1. Introduction to Hive :
Hive is an Hadoop sub-project which lets you store data and make queries with a SQL-like language : HQL (Hive Query Language). From data (stored on the HDFS, but also local data), we can create tables, through Hive, that will be stored on the HDFS (this underlines the « data warehouse » role of Hive), and then make HQL queries. One of the fundamental interest of Hive is MapReduce : Hive is part of the Hadoop ecosystem, hence it uses MapReduce for every HQL query. Some queries will not require any Reducing task, but in every case this is suited for distributed applications. Furthermore, Hive also lets you create your own HQL queries, as long as you provide the corresponding Mappers and Reducers, in a similar way as what has been done in the previous part of this blog series. Here is a simplified scheme of the way Hive is integrated to Hadoop :
2. The link between Hive and BIRT :
BIRT (« Business Intelligence and Reporting Tools ») is the Eclipse project for reporting. Since its version 3.7.2, it is possible to link it to Hive, which means that we now can make HQL queries directly from BIRT, on tables stored on the HDFS. (see here for the official release statement).
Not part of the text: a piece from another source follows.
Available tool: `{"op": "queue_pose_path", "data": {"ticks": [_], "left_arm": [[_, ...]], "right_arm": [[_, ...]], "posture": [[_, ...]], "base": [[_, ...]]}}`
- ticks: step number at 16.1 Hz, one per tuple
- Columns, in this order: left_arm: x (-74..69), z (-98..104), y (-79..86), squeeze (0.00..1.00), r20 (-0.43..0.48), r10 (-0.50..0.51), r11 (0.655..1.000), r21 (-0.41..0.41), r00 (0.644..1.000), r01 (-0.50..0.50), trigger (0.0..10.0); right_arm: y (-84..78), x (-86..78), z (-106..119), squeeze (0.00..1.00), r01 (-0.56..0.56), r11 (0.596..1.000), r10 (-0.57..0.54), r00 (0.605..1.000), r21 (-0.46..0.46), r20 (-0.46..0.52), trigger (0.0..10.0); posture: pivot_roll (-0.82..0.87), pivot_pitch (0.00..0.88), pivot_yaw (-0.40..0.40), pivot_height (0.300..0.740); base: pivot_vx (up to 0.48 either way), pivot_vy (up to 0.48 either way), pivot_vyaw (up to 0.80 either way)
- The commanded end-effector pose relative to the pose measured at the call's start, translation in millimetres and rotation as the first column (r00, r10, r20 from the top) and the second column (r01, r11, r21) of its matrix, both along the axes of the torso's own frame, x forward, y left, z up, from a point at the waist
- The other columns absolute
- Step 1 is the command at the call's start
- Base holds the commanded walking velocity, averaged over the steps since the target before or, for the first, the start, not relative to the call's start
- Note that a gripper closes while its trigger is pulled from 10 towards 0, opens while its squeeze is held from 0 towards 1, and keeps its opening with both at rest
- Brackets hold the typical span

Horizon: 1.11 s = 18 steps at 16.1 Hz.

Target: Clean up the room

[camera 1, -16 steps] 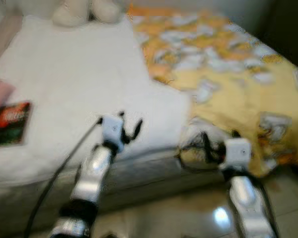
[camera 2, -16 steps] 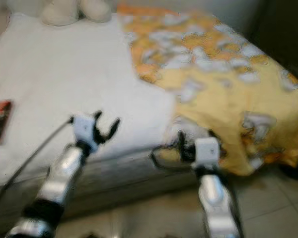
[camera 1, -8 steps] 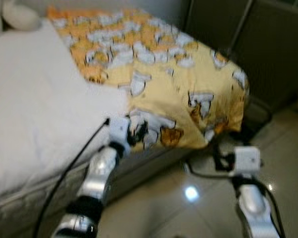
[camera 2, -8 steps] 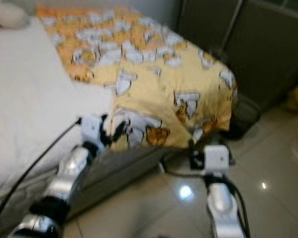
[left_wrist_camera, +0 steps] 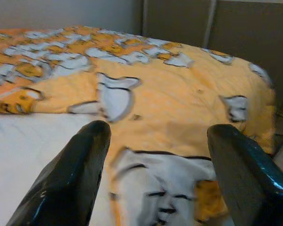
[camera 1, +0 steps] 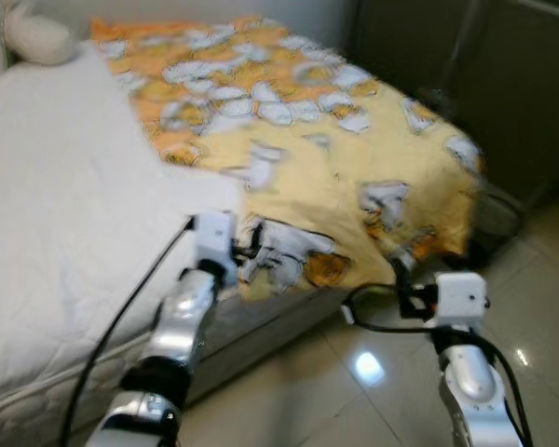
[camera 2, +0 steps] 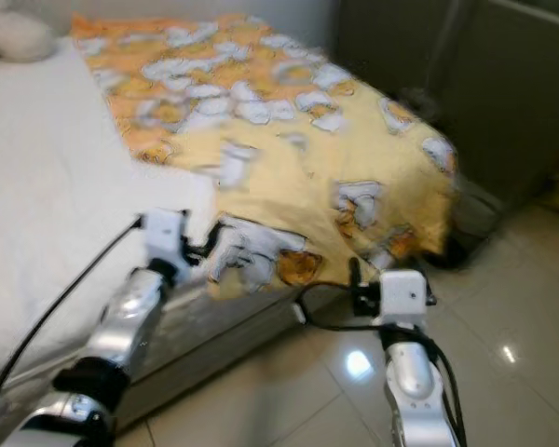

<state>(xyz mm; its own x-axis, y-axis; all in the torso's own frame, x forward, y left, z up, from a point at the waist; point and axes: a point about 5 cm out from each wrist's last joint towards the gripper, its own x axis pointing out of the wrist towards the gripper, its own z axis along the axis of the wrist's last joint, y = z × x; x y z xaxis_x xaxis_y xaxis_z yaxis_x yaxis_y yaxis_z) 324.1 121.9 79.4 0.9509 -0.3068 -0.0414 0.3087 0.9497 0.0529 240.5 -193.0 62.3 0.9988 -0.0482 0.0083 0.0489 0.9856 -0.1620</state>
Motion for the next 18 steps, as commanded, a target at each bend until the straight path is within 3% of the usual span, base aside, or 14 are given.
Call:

Thus, we do not make the query from Hive anymore, but from BIRT : then we can do operations/treatments on the imported data, and in the end export the final report in the BIRT supported file formats (.pdf, .html, .doc, etc….) The connection uses JDBC and the hiveserver, defined on port 10000 by default, as we can see on this expanded scheme :
3. A use case : wikipedia dumps :
To illustrate the way this BIRT connector works, we are going to use the dumps provided by Wikipedia. We decided to download the complete list of the titles of wikipedia.com articles on the american website (a 200MB text file, we will call it « wikidata.txt »), in order to treat this data with BIRT, and then export it as a report.
Let’s detail the different stages of the process :
First, we have to put the data file on the HDFS, in order to create the data tables afterwards :
hadoop fs -put /local_directory/wikidata.txt /hdfs_directory
Then, we can launch Hive, create the table and load it with the wikipedia dump :
hive> CREATE TABLE donnees (nom STRING);
hive> LOAD DATA INPATH 'hdfs_directory/wikidata.txt' INTO TABLE donnees;
Thus we can start the Hive server :
#hive --service hiveserver
We can now connect to the Hive server through JDBC, by creating a new BIRT data source, and as this example is un in local, the URL is : jdbc:hive://localhost:10000/default
We now need to create a new data set, this is done using a HQL query : for example we can look for all the articles containing « Kennedy » in our table :
BIRT can then be used as usual to make all the required treatments/aggregations,etc… During the previewing or exporting tasks, we can see the MapReduce tasks in real time with the Jobtracker, provided by Hadoop :
When the process is over, the report is ready to be published, in one of the BIRT supported file formats.
4. Conclusion :
In a nutshell, we have been able to establish the connection between hive and BIRT, and we can see two major advantages :
– This connector is very useful in the import process : all we have to do is to connect to Hive, everything else is done directly from BIRT, as long as the tables have already been created.
– The MapReduce implementation, which follows the Hadoop
However, some limitations remain :
– Some operations, like aggregation, are processed through BIRT but do not use the MapReduce : the best solution, if you want to really exploit the distributed processing, is to reduce the data through a precise MapReduce HQL query, then process it through BIRT.
– The tables have to be created before the BIRT importing process, (with Hive).
I hope that you could see the interest of this feature, and I look forward to presenting you another Hadoop-related article, for the next post of this series.